What you should do
Nothing outside the range below should be printed. Output exactly the lines from the line with "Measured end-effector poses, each" to the line with "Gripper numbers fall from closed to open", both included.

Available data
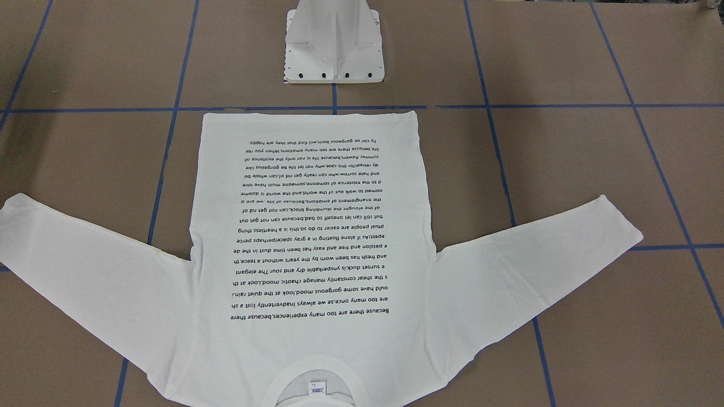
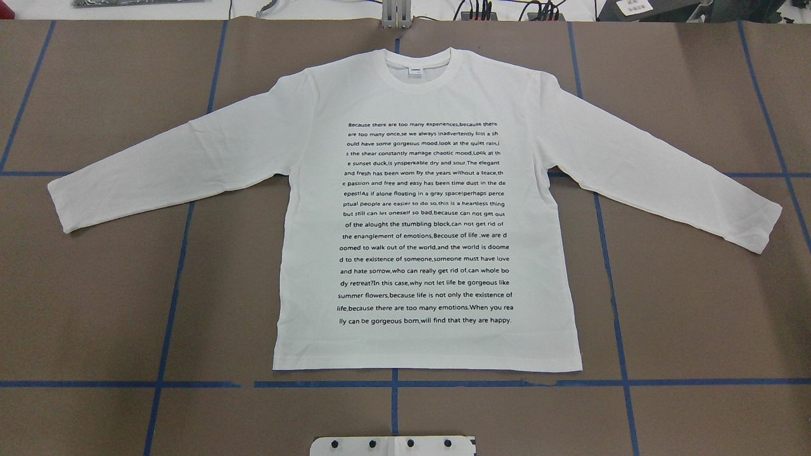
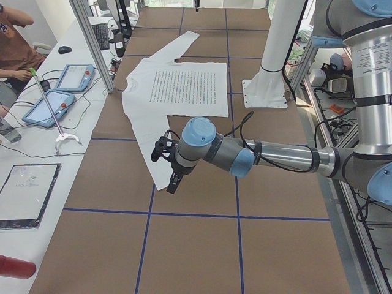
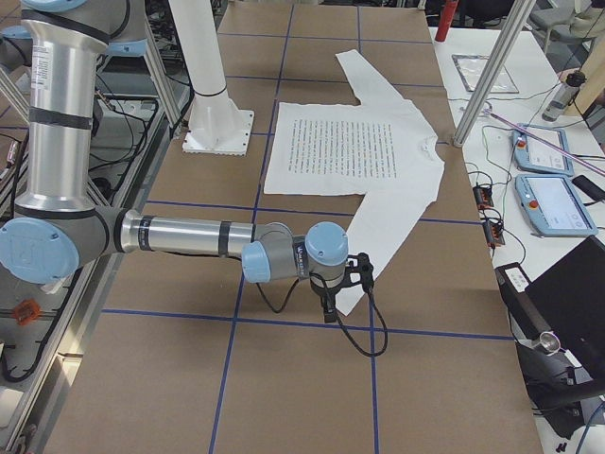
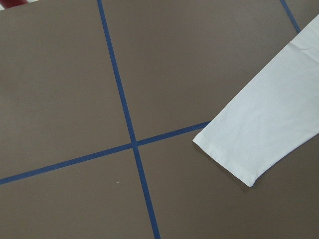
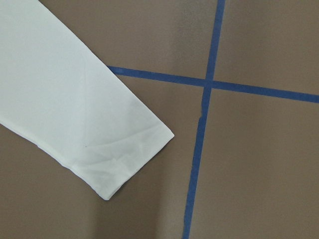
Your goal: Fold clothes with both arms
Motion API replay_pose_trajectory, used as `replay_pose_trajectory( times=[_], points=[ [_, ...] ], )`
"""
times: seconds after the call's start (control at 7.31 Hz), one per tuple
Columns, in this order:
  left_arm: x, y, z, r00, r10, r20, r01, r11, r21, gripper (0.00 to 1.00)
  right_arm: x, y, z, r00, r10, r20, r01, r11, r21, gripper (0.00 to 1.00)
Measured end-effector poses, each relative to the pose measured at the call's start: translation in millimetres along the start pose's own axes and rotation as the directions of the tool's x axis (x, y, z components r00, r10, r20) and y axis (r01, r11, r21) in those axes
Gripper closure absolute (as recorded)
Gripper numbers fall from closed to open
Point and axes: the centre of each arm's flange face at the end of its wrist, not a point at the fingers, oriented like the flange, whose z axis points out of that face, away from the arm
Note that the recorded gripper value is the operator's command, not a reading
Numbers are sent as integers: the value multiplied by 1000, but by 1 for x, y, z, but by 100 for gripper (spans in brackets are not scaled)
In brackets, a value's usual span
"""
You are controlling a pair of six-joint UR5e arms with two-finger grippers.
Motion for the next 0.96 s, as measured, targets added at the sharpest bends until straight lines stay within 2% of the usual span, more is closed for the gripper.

Answer section
Measured end-effector poses, each relative to the pose measured at the call's start: translation in millimetres along the start pose's own axes and rotation as the directions of the tool's x axis (x, y, z components r00, r10, r20) and y axis (r01, r11, r21) in those axes
Gripper closure absolute (as recorded)
Gripper numbers fall from closed to open

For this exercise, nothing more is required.